Sinewave and Sinusoid+Noise Analysis/Synthesis in Matlab

Introduction

Many sounds of importance to human listeners have a pseudo-periodic structure, that is over certain stretches of time, the waveform is a slightly-modified copy of what it was some fixed time earlier, where this fixed time period is typically in the range of 0.2 - 10 ms, corresponding to a fundamental frequency of 100 Hz - 5 kHz, usually giving rise to a corresponding pitch percept.

Periodic signals can be approximated by a sum of sinusoids whose frequencies are integer multiples of the fundamental frequency and whose magnitudes and phases can be uniquely determined to match the signal - so-called Fourier analysis. One manifestation of this is the spectrogram, which shows short-time Fourier transform magnitude as a function of time. A narrowband spectrogram (i.e. one produced with a short-time window longer than the fundamental period of the sound) will reveal a series of nearly-horizontal, uniformly-spaced energy ridges, corresponding to the sinusoidal Fourier components or harmonics that are an equivalent representation of the sound waveform. Below is a spectrogram of a brief clarinet melody; the harmonics are clearly defined:

The key idea behind sinewave modeling is to represent each one of those ridges explicitly and separately as a set of frequency and magnitude values. The resulting sinusiod tracks can be resynthesized by using them as control parameters to a sinewave oscillator. Resynthesis can be complete or partial, and can be modified for instance by stretching in time and frequency, or by some more unusual technique.

Sinewave analysis

Sinewave analysis is in concept quite simple: Form the short-time Fourier transform magnitude (as shown in the spectrogram above), find the frequencies and magnitudes of the spectral peaks at each time step, thread them together, and you've got your representation.
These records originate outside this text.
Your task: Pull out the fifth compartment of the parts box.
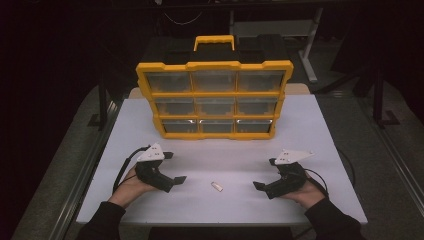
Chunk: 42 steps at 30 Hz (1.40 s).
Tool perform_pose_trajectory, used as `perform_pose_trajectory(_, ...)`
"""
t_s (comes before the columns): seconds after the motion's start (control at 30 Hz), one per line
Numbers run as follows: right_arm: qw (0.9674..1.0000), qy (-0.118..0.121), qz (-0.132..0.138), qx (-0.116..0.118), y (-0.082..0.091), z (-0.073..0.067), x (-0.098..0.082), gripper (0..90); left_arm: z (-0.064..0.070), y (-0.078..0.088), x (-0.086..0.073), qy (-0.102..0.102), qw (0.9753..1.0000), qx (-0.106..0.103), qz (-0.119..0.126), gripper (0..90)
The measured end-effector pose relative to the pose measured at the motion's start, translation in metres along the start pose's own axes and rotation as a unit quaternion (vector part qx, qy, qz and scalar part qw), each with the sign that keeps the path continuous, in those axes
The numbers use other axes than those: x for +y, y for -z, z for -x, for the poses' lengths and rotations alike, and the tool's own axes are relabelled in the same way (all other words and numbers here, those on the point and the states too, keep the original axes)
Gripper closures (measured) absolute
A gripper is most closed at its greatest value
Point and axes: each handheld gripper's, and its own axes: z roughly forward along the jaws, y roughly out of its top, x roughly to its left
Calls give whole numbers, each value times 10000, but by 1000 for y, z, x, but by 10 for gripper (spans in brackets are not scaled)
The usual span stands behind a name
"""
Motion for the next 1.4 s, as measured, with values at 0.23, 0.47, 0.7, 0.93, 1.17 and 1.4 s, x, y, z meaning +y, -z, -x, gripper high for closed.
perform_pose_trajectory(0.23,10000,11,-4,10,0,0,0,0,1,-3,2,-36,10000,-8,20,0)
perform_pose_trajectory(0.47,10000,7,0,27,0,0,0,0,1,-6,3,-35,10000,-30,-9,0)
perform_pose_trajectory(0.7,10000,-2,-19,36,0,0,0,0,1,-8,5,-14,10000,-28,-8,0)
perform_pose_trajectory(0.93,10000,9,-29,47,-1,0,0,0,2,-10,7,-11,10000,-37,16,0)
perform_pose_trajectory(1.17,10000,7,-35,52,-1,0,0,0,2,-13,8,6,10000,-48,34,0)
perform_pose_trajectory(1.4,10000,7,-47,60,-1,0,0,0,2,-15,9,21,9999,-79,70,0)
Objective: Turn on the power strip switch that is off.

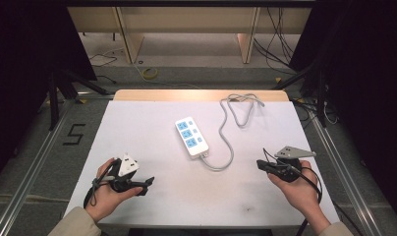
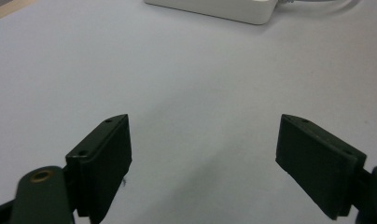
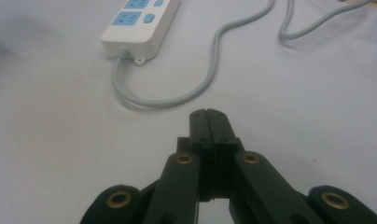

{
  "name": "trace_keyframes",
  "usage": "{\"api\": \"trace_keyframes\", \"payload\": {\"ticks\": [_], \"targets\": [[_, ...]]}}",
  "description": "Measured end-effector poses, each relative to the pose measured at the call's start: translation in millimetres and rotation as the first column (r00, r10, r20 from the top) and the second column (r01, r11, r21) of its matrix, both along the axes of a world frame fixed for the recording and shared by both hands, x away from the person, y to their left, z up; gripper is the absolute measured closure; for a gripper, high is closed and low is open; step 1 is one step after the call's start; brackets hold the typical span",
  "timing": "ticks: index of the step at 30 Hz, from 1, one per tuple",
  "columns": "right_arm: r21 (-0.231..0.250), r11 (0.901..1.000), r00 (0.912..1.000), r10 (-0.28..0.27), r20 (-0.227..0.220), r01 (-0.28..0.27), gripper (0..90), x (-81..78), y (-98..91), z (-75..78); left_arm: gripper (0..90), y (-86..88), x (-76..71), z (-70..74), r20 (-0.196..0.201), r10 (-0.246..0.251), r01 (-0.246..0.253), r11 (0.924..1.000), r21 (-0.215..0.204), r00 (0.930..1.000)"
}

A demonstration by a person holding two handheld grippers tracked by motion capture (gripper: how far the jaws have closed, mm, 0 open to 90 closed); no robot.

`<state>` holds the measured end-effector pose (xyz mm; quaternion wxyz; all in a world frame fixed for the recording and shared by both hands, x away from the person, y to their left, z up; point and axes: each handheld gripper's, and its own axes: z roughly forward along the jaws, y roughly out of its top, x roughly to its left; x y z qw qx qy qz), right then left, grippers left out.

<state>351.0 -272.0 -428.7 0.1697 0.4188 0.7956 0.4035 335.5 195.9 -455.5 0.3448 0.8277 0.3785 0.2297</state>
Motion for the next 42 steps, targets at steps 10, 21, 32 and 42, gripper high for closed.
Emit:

In practice, it gets a little complicated for a couple of reasons. Firstly, picking peaks is sometimes difficult: if there's a very slight local maximum on the 'shoulder' of a bigger peak, does that count or not? Also, the resolution of the STFT is typically not all that good (perhaps 128 bins spanning 4 kHz, or about 30 Hz), so you need to interpolate the maximum in both frequency and magnitude. However, this basically works.

[R,M]=extractrax(S,T) does this tracking stage (see below for explanation of arguments). It actually has some fairly complex heuristics internally to decide when a track's magnitude suggests that a new track should be formed, but it works well in many cases. Usage is as below;

>> [d,r] = wavread('clar.wav');
>> S = specgram(d,256);          % SP Toolbox routine (or use ifgram.m below)
>> [R,M]=extractrax(abs(S));     % find peaks in STFT *magnitude*
col 9 (l=2) tk 9: large step of 24.841525 at 37.793891, breaking track
...
col 182 (l=39) tk 4: large step of 5.491002 at 46.470781, breaking track
>> size(R)
ans =
    48   224
>> tt = [1:224]*128/r;           % default specgram step is NFFT/2 i.e. 128
>> F = R*r/256;                  % Convert R from bins to Hz
>> specgram(d,256,r)
>> colormap(1-gray)              % black is intense, white is quiet
>> hold on
>> plot(tt,F','r');              % the tracks follow the specgram peaks

Notice that a few tracks have picked up the 'non-harmonic' sinusoids between the main harmonics. These, I think, are transient resonances at an octave below the main note. If we were doing strictly harmonic analysis, these would be excluded.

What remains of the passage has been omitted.